Alianza entre Juan Ustarroz y Juan Grabois amenaza a Mercedes con más villas miseria tras elecciones

Solo un día después de las elecciones del 7 de septiembre, Fuerza Patria y Patria Grande lotearon terrenos en la ciudad bonaerense de Mercedes para sus militantes.

Se trata de zonas inundables, con construcciones precarias y carentes de infraestructura, que finalmente se consolidan como villas miseria o asentamientos precarios. Estas áreas albergan a comunidades vulnerables, traducidas por los dirigentes en zonas de fácil recaudación de votos.

Recientemente, el abogado lujanense Jeremías Rodríguez expuso la relación entre una reunión de Juan Ustarroz con Juan Grabois y la desestimación, por parte del fiscal Franco Piccardi (del clan judicial de Eduardo “Wado” de Pedro), de la causa por el megafraude del FISU. En dicho caso, el dirigente de los cartoneros, junto a intendentes como Ustarroz —e incluso con la participación del consejero de la Magistratura Gerónimo Ustarroz—, se apropiaron de fondos destinados a viviendas y barrios sociales.

Tanto Ustarroz como Grabois coinciden en la diseminación de la pobreza y en el establecimiento de núcleos urbanos precarios como método de control social, que aplican con gran éxito en nuestra ciudad, en el conurbano y en otras zonas del país secuestradas por la decadencia.

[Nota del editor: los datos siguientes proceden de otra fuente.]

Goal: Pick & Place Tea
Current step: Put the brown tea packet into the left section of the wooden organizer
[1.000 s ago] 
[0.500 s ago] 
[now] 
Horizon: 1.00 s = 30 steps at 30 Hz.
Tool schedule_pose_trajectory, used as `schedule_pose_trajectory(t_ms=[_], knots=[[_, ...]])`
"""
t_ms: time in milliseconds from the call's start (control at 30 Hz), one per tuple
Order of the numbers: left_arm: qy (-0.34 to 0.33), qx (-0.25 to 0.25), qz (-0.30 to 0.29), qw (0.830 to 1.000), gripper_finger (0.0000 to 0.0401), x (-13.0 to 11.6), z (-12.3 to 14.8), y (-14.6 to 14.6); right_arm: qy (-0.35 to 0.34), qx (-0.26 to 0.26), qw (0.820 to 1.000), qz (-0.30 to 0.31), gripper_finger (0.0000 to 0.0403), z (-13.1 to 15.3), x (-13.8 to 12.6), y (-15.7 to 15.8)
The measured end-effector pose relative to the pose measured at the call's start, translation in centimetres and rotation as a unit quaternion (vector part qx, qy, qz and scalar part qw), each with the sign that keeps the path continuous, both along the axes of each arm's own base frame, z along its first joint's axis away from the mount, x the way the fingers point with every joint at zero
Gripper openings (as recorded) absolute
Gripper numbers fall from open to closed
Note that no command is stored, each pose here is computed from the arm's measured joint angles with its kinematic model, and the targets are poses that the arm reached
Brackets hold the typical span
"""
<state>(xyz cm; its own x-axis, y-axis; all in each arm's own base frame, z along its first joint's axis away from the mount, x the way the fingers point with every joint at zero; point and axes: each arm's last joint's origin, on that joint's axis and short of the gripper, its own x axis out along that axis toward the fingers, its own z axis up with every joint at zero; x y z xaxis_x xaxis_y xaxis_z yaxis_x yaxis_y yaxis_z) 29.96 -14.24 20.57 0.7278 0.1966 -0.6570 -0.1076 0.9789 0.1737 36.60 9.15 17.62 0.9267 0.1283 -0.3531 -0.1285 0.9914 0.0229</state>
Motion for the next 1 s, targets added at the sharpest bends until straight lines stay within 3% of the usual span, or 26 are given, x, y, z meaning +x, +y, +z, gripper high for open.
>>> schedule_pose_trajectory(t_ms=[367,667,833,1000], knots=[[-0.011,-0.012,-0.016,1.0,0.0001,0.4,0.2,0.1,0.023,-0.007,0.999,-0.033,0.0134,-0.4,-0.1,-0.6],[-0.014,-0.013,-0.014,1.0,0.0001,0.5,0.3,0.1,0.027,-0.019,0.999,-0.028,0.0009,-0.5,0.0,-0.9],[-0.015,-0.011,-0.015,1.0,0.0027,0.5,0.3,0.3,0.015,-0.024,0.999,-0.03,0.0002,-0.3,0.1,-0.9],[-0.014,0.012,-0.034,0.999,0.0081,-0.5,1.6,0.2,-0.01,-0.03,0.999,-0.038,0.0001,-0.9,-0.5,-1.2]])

En Mercedes, las zonas periféricas de Gowland y Agote son claros ejemplos de comunidades sin caminos ni cloacas, núcleos sin acceso a electricidad, agua potable ni gas, a lo que se suman graves problemas de transporte. A pesar de la situación, estas áreas representan reservorios de votos incondicionales para los punteros del intendente, que habitualmente reparten mercadería días antes de las elecciones, logrando reescribir la memoria de los votantes más vulnerables. Es importante repetirlo: los más afectados por esta política son quienes más la apoyan, por lo general con escasa formación y una alimentación inadecuada desde la niñez.

Incluso los propios focos que sufren la falta de infraestructura militan políticamente consignas como “El cemento no se come” cuando otros gobiernos intervienen para ayudar, como se vio en 2019.

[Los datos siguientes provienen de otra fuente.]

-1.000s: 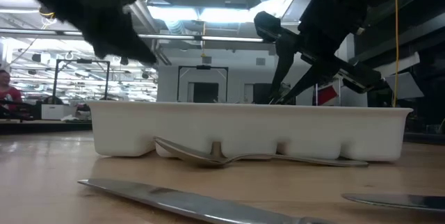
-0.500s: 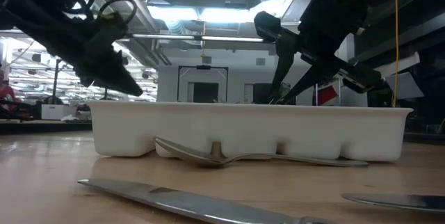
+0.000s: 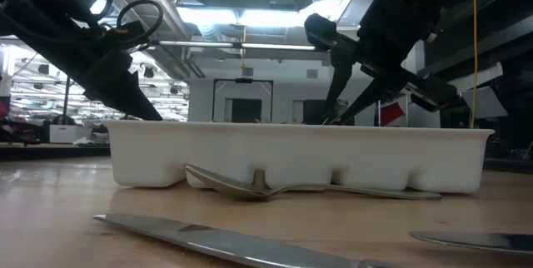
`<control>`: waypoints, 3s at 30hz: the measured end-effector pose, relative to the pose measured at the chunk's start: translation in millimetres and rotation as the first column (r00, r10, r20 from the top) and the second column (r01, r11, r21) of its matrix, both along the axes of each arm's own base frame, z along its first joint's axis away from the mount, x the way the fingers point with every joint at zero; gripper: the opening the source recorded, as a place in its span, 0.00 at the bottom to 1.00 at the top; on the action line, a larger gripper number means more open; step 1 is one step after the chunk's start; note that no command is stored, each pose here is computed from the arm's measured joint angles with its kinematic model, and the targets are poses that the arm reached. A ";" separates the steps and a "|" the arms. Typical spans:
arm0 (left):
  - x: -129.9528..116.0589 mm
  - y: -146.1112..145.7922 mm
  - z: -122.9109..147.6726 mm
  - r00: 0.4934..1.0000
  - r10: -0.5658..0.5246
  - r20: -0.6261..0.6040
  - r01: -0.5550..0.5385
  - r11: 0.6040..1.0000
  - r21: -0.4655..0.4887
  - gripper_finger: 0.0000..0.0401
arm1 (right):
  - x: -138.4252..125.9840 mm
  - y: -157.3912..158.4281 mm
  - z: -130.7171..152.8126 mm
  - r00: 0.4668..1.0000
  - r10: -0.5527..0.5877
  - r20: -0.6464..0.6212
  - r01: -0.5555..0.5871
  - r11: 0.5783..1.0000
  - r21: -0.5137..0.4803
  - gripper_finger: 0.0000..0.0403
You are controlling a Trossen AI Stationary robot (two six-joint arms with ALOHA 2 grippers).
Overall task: Sort silverware
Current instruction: Put the silver spoon into the white cutlery tray
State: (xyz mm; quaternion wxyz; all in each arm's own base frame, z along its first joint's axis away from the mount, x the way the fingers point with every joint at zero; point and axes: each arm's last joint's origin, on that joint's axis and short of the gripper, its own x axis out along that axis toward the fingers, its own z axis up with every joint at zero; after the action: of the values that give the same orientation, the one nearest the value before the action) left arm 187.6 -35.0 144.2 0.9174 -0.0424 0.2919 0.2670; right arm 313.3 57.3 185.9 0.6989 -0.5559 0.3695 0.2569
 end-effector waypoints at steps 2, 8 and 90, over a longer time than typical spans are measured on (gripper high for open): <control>0.0 0.0 0.0 1.000 0.000 -0.001 0.000 1.000 0.000 0.01 | -0.3 0.0 -0.2 1.000 0.010 -0.005 -0.010 1.000 -0.007 0.24; 0.0 0.0 0.0 1.000 0.000 0.000 0.000 1.000 0.000 0.01 | -11.1 -1.2 -6.8 0.978 0.140 -0.152 -0.152 0.986 -0.067 0.24; 12.3 0.9 13.5 0.958 0.129 0.255 -0.074 0.975 -0.211 0.01 | -40.5 8.1 193.6 0.682 -0.731 -0.015 0.060 0.036 0.998 0.62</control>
State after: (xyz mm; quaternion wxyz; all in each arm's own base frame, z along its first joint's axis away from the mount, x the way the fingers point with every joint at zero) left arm 199.9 -34.1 157.6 0.9245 -0.1848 0.1881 0.2752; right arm 272.8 65.4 379.5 0.9909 0.1083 0.0632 0.0487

Los asentamientos, además de colapsar la infraestructura urbana, legitiman ese colapso convertido en bandera política. De este modo, se consolidan grupos de interés integrados por vecinos que renuncian abiertamente al funcionamiento del hospital, a la construcción de cloacas o al asfalto, a cambio de asistencia social simbólica, de un terreno fiscal o de unas chapas.

Cabe recordar que, en los proyectos de tomas y usurpaciones, la Municipalidad de Mercedes y los punteros políticos cuentan con el apoyo del Poder Judicial local, que congela las denuncias contra el municipio y permite la consolidación de la expropiación. Mientras tanto, los concejales opositores suelen desentenderse del problema.